* _Work instructions_
Copy nothing but the lines below running from the line containing "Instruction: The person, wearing" through the line containing "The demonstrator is", both end lines included.

(Stored data entries)
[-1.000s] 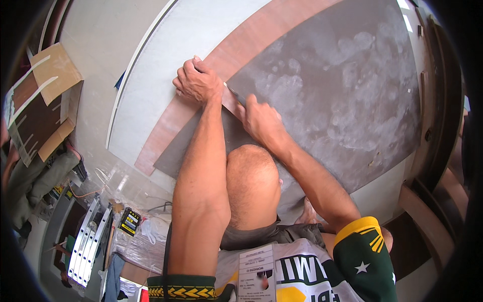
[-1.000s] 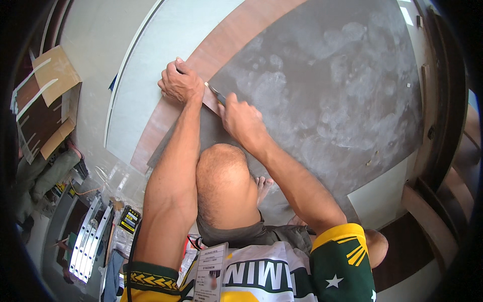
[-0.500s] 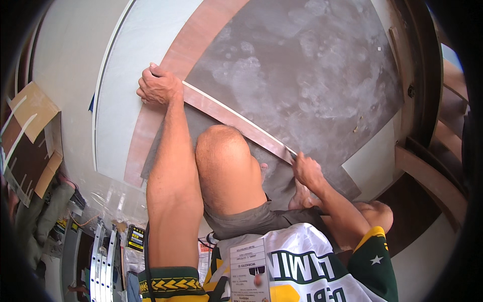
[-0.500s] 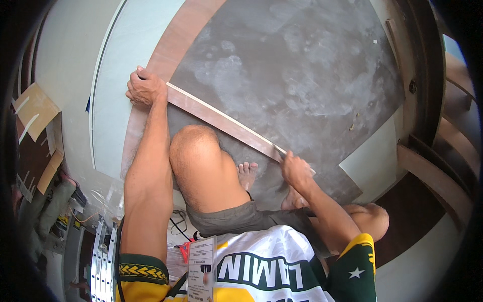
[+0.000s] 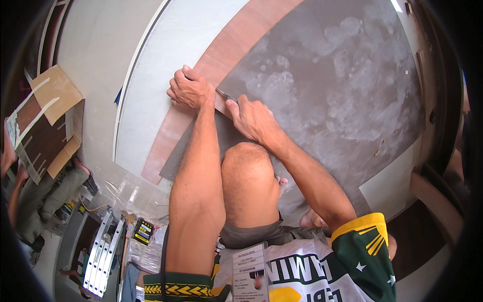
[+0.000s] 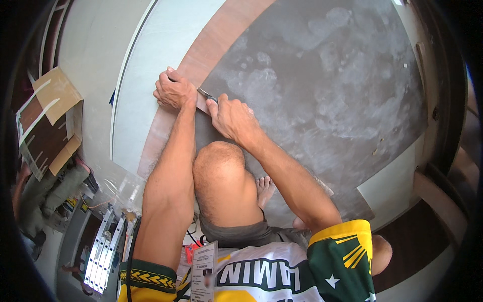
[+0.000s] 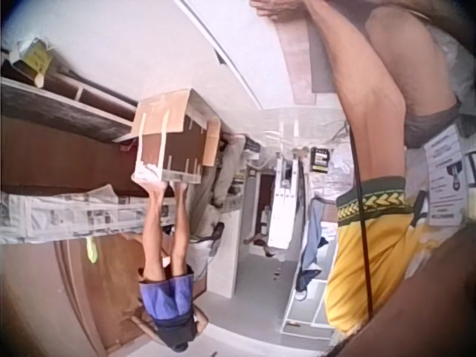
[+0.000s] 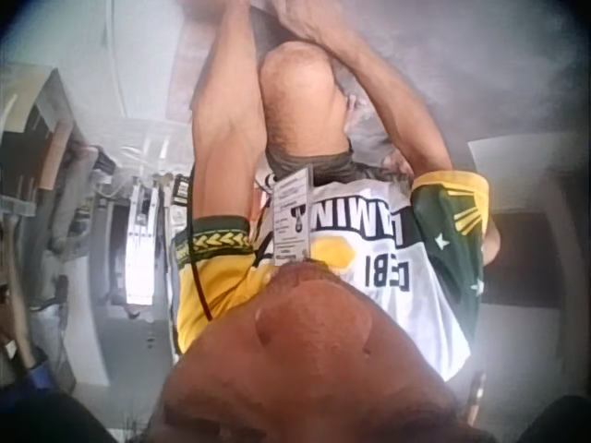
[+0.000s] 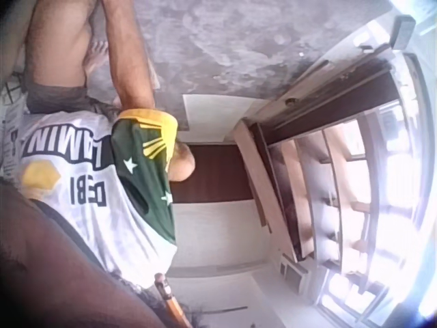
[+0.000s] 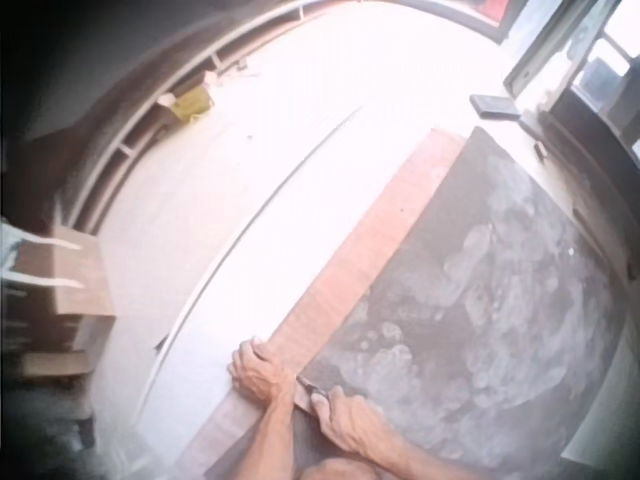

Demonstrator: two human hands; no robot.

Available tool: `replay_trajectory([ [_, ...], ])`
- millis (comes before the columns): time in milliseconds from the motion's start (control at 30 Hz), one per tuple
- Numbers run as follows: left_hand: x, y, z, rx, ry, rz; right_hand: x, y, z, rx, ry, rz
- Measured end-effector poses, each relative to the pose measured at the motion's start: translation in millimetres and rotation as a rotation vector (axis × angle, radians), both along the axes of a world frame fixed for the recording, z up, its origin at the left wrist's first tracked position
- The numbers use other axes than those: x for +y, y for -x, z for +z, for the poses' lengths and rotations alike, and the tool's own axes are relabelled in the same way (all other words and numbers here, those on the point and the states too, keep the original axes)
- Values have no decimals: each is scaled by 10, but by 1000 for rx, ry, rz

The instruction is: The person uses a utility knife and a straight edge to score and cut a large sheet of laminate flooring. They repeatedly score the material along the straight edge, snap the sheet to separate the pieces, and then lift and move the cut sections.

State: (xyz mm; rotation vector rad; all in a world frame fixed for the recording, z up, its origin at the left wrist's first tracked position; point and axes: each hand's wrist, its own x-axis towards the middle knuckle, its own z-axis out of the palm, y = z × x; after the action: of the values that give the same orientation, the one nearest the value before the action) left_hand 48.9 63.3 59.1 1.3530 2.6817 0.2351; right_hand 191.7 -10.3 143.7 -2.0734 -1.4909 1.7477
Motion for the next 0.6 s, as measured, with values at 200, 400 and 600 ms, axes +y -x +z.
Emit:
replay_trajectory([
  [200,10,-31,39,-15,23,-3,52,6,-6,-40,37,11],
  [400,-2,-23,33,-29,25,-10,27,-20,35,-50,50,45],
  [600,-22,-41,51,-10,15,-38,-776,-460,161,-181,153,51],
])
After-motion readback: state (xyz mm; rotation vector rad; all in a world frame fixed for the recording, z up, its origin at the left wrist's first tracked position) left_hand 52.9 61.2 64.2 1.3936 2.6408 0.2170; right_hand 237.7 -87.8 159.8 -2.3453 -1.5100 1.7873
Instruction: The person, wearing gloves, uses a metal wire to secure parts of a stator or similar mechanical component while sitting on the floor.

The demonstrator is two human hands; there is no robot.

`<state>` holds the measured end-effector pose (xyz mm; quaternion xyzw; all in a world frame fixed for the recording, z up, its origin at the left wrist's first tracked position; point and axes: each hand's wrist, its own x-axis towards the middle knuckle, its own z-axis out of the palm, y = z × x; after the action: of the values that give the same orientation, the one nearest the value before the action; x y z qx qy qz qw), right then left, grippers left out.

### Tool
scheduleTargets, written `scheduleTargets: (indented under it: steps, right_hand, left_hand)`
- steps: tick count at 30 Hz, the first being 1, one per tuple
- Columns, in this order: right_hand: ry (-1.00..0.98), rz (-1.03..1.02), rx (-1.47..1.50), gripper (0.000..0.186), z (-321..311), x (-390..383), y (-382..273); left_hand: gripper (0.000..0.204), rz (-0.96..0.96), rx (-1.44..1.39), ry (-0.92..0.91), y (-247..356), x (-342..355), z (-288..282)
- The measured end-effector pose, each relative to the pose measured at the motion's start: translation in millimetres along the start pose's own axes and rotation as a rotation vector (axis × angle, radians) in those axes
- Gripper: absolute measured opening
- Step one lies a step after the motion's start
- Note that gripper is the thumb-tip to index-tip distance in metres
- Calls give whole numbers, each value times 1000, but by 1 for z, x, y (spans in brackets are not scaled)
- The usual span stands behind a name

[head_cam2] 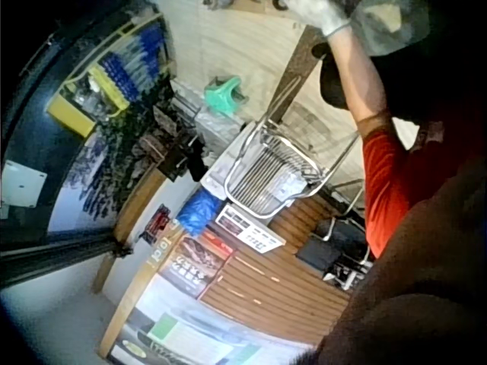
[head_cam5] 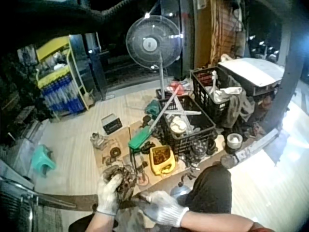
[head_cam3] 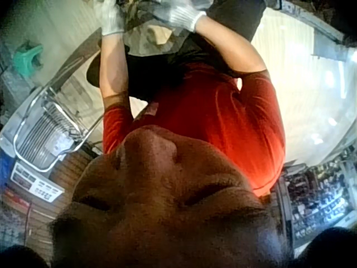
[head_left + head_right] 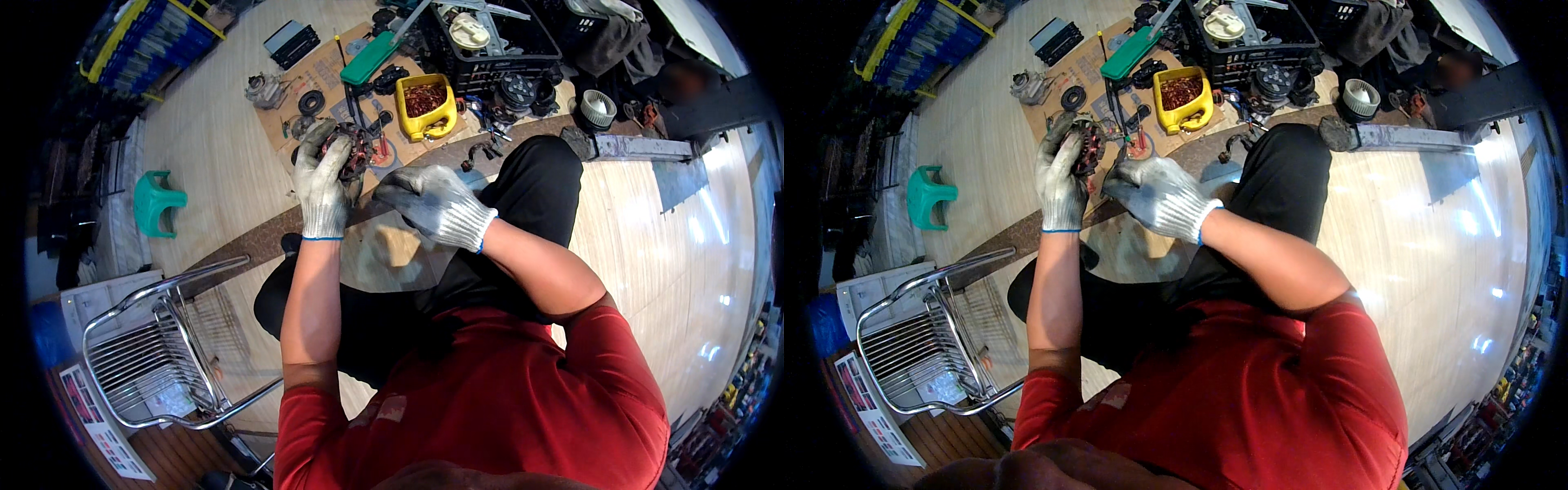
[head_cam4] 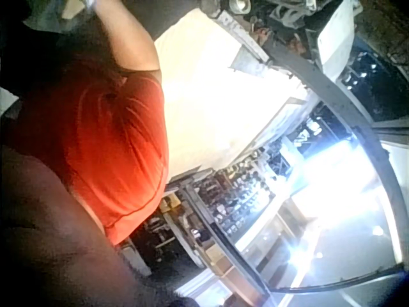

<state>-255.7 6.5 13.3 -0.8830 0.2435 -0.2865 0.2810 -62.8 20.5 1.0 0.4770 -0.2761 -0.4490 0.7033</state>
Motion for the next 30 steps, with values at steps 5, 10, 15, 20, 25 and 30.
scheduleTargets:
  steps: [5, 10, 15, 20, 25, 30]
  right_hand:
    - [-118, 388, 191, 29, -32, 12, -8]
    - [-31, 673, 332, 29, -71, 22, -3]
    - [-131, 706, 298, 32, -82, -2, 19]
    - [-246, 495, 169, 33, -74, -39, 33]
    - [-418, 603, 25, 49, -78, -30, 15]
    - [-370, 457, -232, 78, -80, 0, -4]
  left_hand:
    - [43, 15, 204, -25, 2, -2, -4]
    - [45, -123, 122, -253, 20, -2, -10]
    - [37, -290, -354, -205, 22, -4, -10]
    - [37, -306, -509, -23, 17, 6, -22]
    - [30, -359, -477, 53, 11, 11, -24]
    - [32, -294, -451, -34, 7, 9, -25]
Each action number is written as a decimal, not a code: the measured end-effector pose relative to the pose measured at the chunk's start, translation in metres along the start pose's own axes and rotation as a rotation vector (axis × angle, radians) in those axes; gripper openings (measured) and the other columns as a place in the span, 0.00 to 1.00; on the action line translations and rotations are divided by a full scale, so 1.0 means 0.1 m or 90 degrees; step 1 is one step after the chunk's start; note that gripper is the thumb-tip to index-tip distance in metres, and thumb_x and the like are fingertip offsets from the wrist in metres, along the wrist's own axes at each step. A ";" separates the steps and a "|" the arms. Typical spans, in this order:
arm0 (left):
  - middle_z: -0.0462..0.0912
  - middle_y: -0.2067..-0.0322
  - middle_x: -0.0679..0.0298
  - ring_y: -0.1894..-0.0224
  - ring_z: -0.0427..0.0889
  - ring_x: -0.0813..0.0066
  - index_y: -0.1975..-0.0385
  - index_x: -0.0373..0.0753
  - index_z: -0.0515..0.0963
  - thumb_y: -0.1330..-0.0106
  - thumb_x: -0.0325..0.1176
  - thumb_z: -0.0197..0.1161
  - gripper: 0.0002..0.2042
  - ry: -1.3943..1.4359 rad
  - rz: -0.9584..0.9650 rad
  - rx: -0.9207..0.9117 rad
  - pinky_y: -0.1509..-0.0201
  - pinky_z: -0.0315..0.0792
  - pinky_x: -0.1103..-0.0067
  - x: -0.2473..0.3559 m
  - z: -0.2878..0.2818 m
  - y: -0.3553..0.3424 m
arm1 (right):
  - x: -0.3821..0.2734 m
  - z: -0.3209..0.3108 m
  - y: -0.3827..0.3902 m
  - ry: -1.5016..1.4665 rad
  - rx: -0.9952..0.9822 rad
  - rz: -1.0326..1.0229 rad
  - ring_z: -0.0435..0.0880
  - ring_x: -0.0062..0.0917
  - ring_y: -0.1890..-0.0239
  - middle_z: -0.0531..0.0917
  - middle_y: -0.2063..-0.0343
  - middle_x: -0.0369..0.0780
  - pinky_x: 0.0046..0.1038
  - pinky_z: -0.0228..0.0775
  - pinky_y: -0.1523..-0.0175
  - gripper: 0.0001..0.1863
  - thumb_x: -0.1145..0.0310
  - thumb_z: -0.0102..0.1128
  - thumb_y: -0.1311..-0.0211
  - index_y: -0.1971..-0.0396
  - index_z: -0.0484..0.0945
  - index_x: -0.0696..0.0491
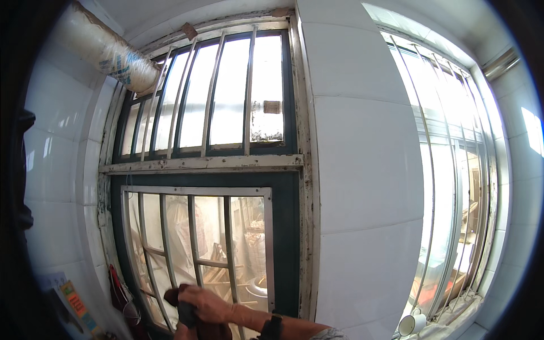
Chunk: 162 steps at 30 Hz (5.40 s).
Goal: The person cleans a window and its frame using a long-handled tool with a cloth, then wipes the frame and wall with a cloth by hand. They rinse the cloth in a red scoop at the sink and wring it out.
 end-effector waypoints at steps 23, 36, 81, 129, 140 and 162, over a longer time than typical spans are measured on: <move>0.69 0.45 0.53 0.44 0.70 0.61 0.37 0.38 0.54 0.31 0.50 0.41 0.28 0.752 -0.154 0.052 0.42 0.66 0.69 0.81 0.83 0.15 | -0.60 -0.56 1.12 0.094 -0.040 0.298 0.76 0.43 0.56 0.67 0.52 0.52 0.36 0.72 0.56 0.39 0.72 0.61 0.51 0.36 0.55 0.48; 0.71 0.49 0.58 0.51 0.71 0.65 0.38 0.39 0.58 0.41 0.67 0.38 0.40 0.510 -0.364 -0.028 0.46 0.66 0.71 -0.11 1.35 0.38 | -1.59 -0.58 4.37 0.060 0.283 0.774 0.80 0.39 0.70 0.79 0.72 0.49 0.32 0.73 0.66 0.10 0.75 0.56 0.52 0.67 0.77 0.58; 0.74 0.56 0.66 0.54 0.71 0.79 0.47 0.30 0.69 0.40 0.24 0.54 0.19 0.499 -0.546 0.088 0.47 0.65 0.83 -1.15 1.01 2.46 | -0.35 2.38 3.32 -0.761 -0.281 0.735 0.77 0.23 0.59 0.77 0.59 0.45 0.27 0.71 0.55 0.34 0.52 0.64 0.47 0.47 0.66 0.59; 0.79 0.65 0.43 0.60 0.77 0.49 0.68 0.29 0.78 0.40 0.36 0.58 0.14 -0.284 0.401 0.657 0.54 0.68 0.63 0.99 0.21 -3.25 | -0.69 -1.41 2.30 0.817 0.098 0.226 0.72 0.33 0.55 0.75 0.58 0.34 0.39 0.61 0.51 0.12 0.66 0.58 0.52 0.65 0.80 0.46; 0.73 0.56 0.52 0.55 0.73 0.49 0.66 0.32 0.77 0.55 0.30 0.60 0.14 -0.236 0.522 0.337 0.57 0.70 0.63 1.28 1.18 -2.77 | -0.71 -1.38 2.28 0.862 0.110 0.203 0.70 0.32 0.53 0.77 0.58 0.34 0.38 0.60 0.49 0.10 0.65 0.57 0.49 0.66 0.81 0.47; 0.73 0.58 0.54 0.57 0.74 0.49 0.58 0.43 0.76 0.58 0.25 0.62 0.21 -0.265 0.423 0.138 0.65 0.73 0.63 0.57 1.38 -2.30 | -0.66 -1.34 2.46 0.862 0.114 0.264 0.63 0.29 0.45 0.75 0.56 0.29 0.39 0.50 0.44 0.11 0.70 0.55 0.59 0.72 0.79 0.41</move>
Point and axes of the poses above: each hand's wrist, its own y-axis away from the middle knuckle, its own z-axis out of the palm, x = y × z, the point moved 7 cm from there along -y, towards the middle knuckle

* _Solution for this task_
Instruction: The person, wearing gloves, uses a metal wire to secure parts of a stator or similar mechanical component while sitting on the floor.

The demonstrator is two human hands; there is no robot.

This output is now complete.